The flame graph renders immediately. Wide bars at the bottom are the roots of call stacks (main, goroutine schedulers, etc.). Tall towers mean deep recursion. The widest bars near the top are your actual hotspots — the functions eating the most CPU samples.

To compare a time range before vs after a deploy:

  1. Set the time range picker to the 30 minutes around your deploy
  2. Use the "comparison" mode (two flame graphs side by side)
  3. Red = got slower, blue = got faster

That workflow — without touching a single line of application code, without a restart, using data that was already being collected — is the whole point.

Gotchas

No debug symbols = useless flame graphs. The most common disappointment: you run the agent, you open the UI, and you see stacks full of hex addresses (0x7f3a8c...) instead of function names. This means the binary was stripped. Solutions ranked by pain:

  1. For Go: recompile with CGO_ENABLED=0 go build (Go embeds DWARF by default unless you pass -ldflags="-w -s"). Check with objdump -h binary | grep debug.
  2. For system packages: install *-dbgsym or *-dbg packages from your distro’s debug symbol repo.
  3. For your own compiled C/C++/Rust: don’t strip in production, or use split DWARF (-gsplit-dwarf) and ship the .dwo files alongside the binary.
  4. For containers: the agent reads symbols from the host’s /proc/<pid>/root, which maps into the container filesystem. If your Docker image is scratch or distroless with stripped binaries, symbols won’t resolve without an external debuginfo server.

Kernel version matters more than you think. CO-RE (Compile Once, Run Everywhere) BPF programs work on 5.10+, but frame-pointer unwinding for interpreted runtimes (Python, JVM, Ruby) needs 5.15+ for reliable behavior. If you’re on an older LTS kernel, expect some symbolization gaps.

privileged vs. capability set. Running the agent as privileged: true is convenient but broad. For production, replace it with a tighter capability set:

cap_add:
  - SYS_ADMIN     # BPF program loading
  - SYS_PTRACE    # /proc symbol reading
  - NET_ADMIN     # Some BPF map types
  - PERFMON       # perf_event_open (kernel 5.8+)
  - BPF           # explicit BPF capability (kernel 5.8+)
security_opt:
  - apparmor:unconfined  # AppArmor blocks BPF by default on Ubuntu

Test this carefully — what capabilities you actually need can vary by kernel version.

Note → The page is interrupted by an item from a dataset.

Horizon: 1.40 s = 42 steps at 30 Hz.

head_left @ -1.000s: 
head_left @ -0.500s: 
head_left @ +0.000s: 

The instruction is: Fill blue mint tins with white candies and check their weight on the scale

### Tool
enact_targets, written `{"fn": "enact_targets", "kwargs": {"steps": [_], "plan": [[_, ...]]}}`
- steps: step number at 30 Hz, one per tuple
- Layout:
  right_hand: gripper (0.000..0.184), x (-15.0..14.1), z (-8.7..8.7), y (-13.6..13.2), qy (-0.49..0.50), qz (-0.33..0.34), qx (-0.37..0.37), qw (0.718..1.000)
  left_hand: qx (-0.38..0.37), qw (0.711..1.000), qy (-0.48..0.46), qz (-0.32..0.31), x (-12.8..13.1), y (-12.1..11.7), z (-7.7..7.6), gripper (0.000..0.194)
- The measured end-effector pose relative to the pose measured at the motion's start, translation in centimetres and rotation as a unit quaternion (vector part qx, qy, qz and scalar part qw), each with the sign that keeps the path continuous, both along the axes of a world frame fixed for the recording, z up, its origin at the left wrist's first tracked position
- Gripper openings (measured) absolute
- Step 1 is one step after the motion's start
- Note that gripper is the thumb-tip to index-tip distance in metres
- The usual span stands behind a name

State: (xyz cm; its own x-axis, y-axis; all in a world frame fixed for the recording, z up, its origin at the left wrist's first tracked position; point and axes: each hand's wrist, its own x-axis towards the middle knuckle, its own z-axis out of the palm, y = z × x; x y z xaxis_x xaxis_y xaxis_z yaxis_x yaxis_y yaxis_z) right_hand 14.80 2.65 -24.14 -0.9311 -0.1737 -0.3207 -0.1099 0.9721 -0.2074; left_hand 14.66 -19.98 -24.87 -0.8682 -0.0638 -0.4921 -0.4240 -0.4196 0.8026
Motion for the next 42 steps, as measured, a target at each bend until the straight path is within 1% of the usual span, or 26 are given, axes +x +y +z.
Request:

Sampling frequency and CPU contention. At 19 Hz, the agent takes roughly 19 stack samples per second per CPU core. On a 32-core host with 200 processes, that’s a lot of BPF events. The overhead is usually fine, but if you’re running at 95% CPU already, you’ll feel it. Drop to 9 Hz with --profiling-cpu-sampling-frequency=9 on hot hosts.

Data retention. Parca’s column store is efficient but not magic. A busy 8-core host generating profiles for 50 processes for 7 days can accumulate 15–20 GB. Set retention explicitly:

# In parca.yaml — no built-in TTL yet in OSS version.
# Workaround: use a cron to rm old files or set the active_memory limit
# aggressively and let the store evict old data from its ring buffer.
storage_active_memory: 2147483648  # 2 GiB cap

The OSS server’s retention is primarily memory-bound. Polarsignals (the commercial version) adds time-based retention and object storage backends like S3. For self-hosted, plan your disk accordingly.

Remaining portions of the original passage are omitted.